[WORK TO COMPLETE] In the data that follows, find the line with "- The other"; transcribe it, every later line up to the one with "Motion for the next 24", and that line as well, exactly and with no others.

------

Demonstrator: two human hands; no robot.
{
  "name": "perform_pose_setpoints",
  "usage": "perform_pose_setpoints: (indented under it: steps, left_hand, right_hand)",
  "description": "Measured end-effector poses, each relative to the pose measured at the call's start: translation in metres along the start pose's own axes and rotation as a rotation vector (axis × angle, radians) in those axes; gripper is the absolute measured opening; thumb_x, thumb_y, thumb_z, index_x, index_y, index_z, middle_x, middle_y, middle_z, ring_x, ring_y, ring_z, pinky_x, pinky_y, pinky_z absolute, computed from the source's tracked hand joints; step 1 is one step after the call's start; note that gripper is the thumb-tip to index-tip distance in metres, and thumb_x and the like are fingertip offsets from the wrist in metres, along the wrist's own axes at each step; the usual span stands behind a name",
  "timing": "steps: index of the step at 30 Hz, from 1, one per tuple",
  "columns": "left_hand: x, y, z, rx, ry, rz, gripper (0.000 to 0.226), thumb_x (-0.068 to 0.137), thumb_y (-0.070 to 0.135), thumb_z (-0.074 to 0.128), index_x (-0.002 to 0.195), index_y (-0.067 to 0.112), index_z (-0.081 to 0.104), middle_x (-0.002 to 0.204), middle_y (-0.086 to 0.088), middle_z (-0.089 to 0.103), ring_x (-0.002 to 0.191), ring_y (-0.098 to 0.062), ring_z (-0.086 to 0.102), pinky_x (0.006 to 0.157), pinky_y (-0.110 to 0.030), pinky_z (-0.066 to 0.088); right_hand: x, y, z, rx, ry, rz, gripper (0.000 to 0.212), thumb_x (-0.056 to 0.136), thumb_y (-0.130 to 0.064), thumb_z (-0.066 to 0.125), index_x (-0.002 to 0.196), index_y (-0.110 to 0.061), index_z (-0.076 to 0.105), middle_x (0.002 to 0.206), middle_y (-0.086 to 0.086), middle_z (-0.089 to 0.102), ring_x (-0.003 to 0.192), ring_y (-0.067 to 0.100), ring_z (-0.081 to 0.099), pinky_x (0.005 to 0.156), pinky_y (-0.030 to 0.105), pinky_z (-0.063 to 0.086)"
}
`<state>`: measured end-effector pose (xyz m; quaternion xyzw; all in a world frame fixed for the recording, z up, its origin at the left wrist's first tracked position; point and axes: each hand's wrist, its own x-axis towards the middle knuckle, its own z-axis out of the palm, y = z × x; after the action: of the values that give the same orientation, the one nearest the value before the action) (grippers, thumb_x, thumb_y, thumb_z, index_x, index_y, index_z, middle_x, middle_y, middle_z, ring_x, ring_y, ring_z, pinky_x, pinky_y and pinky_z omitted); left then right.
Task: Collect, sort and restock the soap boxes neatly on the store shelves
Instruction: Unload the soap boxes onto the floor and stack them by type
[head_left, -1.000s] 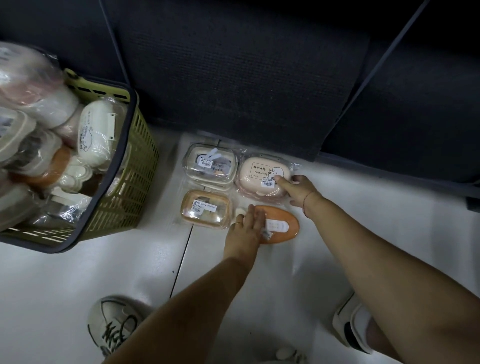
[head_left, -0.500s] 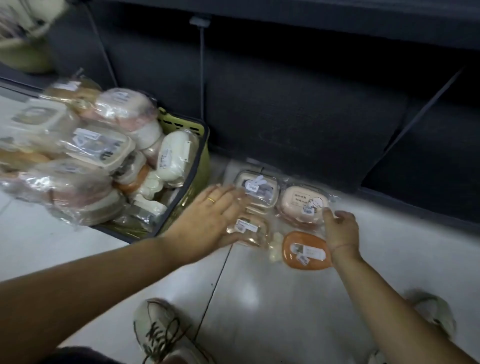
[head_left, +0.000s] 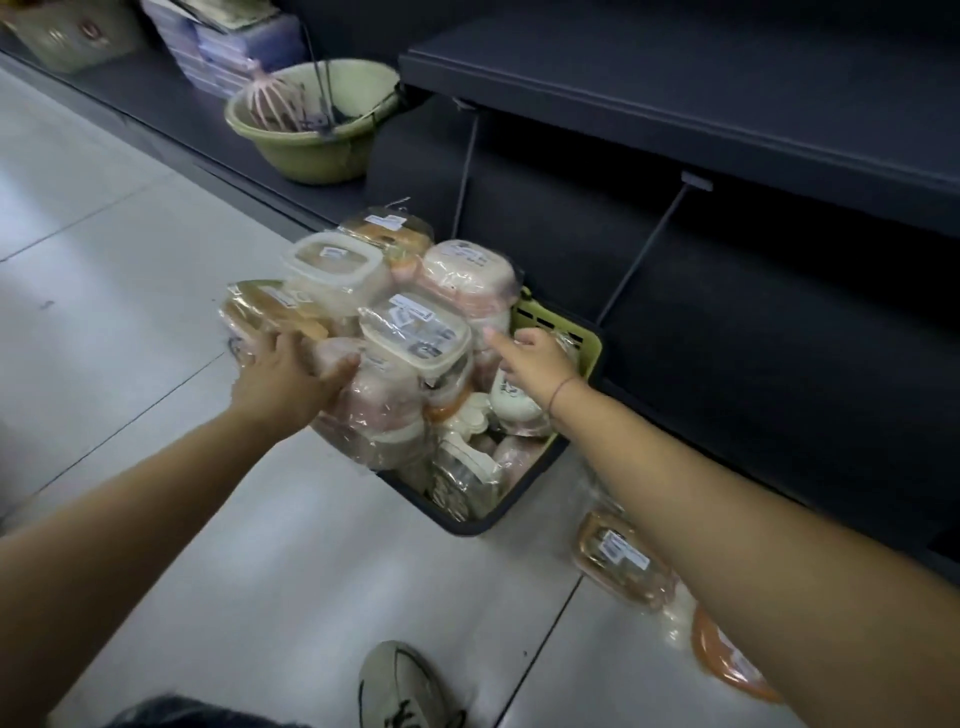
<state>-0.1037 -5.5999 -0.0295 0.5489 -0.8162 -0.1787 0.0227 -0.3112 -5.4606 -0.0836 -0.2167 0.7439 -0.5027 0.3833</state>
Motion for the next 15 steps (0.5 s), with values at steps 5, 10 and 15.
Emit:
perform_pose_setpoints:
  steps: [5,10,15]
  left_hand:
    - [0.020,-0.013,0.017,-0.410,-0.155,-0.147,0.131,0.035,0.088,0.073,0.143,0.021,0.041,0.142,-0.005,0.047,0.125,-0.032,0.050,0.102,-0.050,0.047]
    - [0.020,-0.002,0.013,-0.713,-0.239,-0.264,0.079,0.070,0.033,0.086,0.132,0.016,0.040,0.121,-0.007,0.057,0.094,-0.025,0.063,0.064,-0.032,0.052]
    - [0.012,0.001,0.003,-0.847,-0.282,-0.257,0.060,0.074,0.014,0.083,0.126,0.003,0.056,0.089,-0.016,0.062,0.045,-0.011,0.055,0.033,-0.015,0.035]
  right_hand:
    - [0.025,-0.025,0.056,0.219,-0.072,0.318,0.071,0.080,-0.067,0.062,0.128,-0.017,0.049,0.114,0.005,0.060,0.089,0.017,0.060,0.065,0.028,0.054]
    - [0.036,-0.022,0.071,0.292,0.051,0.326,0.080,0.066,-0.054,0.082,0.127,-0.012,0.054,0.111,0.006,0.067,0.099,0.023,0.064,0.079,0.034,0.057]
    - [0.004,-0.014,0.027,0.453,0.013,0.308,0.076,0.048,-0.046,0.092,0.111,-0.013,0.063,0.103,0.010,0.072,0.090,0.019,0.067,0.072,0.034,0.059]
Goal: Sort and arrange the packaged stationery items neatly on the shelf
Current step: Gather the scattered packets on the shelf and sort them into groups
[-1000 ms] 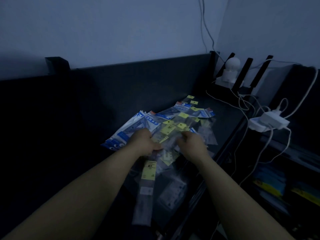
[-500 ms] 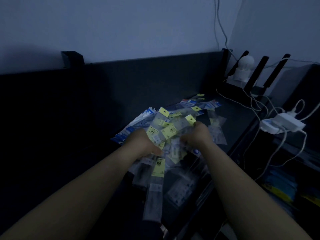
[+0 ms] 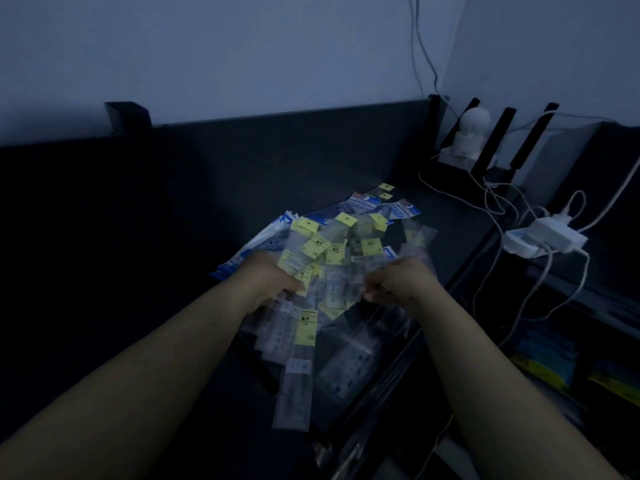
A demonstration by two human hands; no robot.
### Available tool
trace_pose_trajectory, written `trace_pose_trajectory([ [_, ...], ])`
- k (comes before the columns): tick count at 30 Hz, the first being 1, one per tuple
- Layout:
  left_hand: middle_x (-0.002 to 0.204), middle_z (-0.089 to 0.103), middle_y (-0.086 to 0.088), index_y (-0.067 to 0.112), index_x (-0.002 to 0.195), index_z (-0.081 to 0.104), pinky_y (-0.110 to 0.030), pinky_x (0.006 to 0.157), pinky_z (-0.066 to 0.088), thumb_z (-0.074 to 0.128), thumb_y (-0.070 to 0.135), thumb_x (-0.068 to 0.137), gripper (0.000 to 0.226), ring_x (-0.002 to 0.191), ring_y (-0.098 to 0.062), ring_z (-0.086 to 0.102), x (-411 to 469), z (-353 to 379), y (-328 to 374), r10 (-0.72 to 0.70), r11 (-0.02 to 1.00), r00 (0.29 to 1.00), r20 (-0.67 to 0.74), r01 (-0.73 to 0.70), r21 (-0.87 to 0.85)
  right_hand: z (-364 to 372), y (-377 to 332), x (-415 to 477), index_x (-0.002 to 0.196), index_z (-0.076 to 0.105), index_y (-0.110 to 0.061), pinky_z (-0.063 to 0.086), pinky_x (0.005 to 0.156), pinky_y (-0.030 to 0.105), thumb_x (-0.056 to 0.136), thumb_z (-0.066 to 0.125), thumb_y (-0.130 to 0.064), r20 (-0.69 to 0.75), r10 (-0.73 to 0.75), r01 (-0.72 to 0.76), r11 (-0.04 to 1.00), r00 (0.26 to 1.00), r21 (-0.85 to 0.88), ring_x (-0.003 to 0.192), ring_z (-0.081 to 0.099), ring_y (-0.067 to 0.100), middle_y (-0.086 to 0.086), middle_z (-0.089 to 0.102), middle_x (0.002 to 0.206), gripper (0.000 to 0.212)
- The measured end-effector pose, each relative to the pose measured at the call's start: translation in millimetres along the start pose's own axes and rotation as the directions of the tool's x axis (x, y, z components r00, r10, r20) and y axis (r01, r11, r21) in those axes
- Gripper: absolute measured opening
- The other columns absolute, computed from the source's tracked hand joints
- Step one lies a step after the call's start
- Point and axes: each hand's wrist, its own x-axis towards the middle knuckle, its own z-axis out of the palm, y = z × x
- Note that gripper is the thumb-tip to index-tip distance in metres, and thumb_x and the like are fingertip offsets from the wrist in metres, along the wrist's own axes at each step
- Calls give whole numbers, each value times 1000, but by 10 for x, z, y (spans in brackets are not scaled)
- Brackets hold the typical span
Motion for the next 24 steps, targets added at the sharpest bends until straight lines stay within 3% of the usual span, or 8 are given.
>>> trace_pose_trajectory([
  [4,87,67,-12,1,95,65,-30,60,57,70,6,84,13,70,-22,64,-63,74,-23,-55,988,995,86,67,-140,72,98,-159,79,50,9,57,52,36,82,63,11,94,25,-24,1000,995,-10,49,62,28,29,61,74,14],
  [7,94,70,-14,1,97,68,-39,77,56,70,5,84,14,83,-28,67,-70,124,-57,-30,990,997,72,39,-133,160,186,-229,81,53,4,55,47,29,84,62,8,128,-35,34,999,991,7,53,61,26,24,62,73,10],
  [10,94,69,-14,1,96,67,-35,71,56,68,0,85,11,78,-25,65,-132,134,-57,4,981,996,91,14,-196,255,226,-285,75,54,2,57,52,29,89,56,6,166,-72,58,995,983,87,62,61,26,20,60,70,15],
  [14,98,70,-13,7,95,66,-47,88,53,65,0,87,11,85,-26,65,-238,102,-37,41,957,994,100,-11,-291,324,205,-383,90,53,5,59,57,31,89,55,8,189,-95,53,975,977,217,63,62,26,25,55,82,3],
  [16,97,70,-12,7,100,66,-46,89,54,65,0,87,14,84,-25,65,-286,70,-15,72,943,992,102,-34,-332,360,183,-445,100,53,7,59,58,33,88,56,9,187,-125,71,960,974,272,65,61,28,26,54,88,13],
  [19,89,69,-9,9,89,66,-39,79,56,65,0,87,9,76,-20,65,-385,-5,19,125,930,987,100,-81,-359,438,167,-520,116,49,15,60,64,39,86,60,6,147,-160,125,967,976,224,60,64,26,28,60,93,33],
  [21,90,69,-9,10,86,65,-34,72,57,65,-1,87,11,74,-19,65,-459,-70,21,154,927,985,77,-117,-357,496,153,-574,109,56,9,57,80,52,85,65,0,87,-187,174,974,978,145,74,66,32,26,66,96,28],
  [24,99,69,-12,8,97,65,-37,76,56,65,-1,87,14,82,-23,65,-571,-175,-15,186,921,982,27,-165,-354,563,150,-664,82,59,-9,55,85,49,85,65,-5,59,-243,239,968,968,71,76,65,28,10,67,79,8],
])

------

[WRITTEN RESPONSE]
- The other columns absolute, computed from the source's tracked hand joints
- Step one lies a step after the call's start
- Point and axes: each hand's wrist, its own x-axis towards the middle knuckle, its own z-axis out of the palm, y = z × x
- Note that gripper is the thumb-tip to index-tip distance in metres, and thumb_x and the like are fingertip offsets from the wrist in metres, along the wrist's own axes at each step
- Calls give whole numbers, each value times 1000, but by 10 for x, z, y (spans in brackets are not scaled)
- Brackets hold the typical span
Motion for the next 24 steps, targets added at the sharpest bends until straight lines stay within 3% of the usual span, or 8 are given.

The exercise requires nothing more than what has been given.